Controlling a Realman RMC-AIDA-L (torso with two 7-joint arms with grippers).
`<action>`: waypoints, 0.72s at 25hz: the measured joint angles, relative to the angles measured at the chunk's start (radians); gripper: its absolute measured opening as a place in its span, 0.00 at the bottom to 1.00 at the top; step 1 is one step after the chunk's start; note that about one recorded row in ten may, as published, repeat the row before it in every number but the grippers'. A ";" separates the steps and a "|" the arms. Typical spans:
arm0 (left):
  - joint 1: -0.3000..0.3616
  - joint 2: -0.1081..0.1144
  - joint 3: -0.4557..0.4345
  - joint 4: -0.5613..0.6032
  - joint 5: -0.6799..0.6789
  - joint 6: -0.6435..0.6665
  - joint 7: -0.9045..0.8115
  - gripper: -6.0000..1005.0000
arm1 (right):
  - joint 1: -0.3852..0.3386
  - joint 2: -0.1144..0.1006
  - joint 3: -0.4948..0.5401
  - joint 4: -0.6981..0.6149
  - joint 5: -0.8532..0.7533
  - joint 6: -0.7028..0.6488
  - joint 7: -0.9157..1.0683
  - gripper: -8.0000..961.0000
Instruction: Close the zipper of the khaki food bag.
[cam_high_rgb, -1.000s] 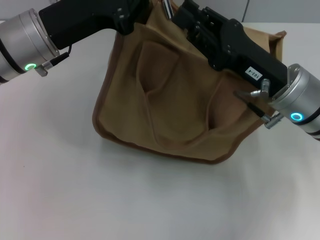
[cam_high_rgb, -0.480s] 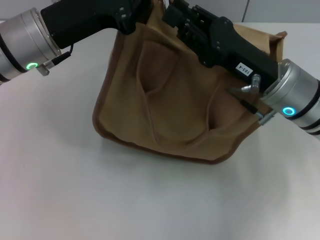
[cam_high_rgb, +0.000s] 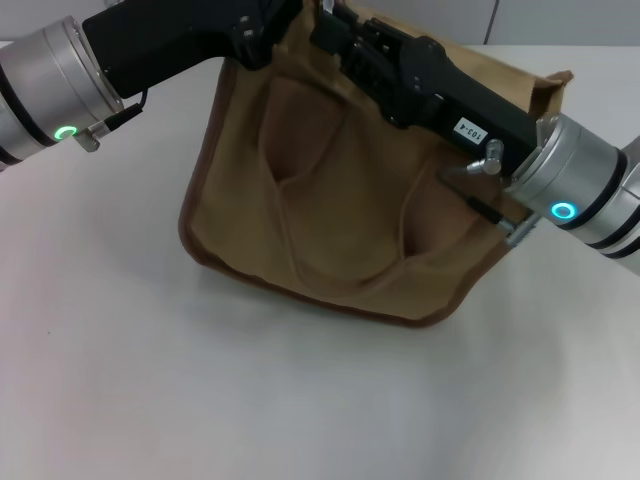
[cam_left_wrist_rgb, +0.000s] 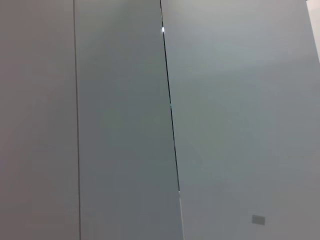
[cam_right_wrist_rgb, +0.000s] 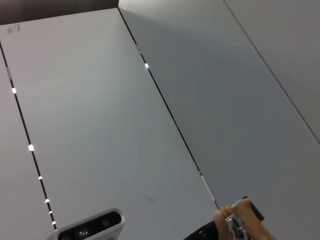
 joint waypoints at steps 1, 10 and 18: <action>0.000 0.000 0.000 0.000 0.000 0.000 0.000 0.03 | 0.000 0.000 0.000 0.000 0.000 0.000 0.000 0.30; 0.000 0.000 -0.006 -0.002 0.000 0.000 0.001 0.03 | 0.003 0.000 -0.001 -0.005 -0.001 -0.013 0.000 0.20; 0.000 0.000 -0.001 -0.001 0.000 -0.010 0.001 0.03 | 0.008 -0.002 0.003 -0.006 0.000 -0.018 -0.002 0.21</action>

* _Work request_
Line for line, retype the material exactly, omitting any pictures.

* _Response area_
Controlling a Realman RMC-AIDA-L (torso with two 7-joint arms with grippers).
`<action>`: waypoints, 0.72s at 25hz: the measured joint angles, relative to the angles measured at the chunk's start (radians); gripper: its absolute measured opening as a place in its span, 0.00 at the bottom to 1.00 at the top; step 1 is one step after the chunk's start; note that about one recorded row in ten may, as published, repeat the row before it in every number but the grippers'. A ";" separates the steps and a "|" the arms. Typical spans:
arm0 (left):
  - joint 1: -0.3000..0.3616
  - joint 2: -0.1081..0.1144
  - joint 3: -0.4557..0.4345
  - joint 4: -0.5613..0.6032
  - joint 5: -0.6799..0.6789
  - joint 6: -0.6435..0.6665
  - joint 7: -0.9045..0.8115
  - gripper: -6.0000..1005.0000
arm1 (right):
  - joint 1: -0.3852..0.3386
  - joint 2: -0.1144..0.1006
  - joint 3: -0.4948..0.5401
  - joint 4: -0.6981..0.6149
  - joint 5: -0.8532..0.7533
  - joint 6: -0.7028..0.6488
  - joint 7: -0.9157..1.0683
  - gripper: -8.0000..961.0000
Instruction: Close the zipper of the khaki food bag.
[cam_high_rgb, -1.000s] 
[cam_high_rgb, -0.480s] 
[cam_high_rgb, +0.000s] 
[cam_left_wrist_rgb, +0.000s] 
[cam_right_wrist_rgb, +0.000s] 
 joint waypoints at steps 1, 10 and 18: <action>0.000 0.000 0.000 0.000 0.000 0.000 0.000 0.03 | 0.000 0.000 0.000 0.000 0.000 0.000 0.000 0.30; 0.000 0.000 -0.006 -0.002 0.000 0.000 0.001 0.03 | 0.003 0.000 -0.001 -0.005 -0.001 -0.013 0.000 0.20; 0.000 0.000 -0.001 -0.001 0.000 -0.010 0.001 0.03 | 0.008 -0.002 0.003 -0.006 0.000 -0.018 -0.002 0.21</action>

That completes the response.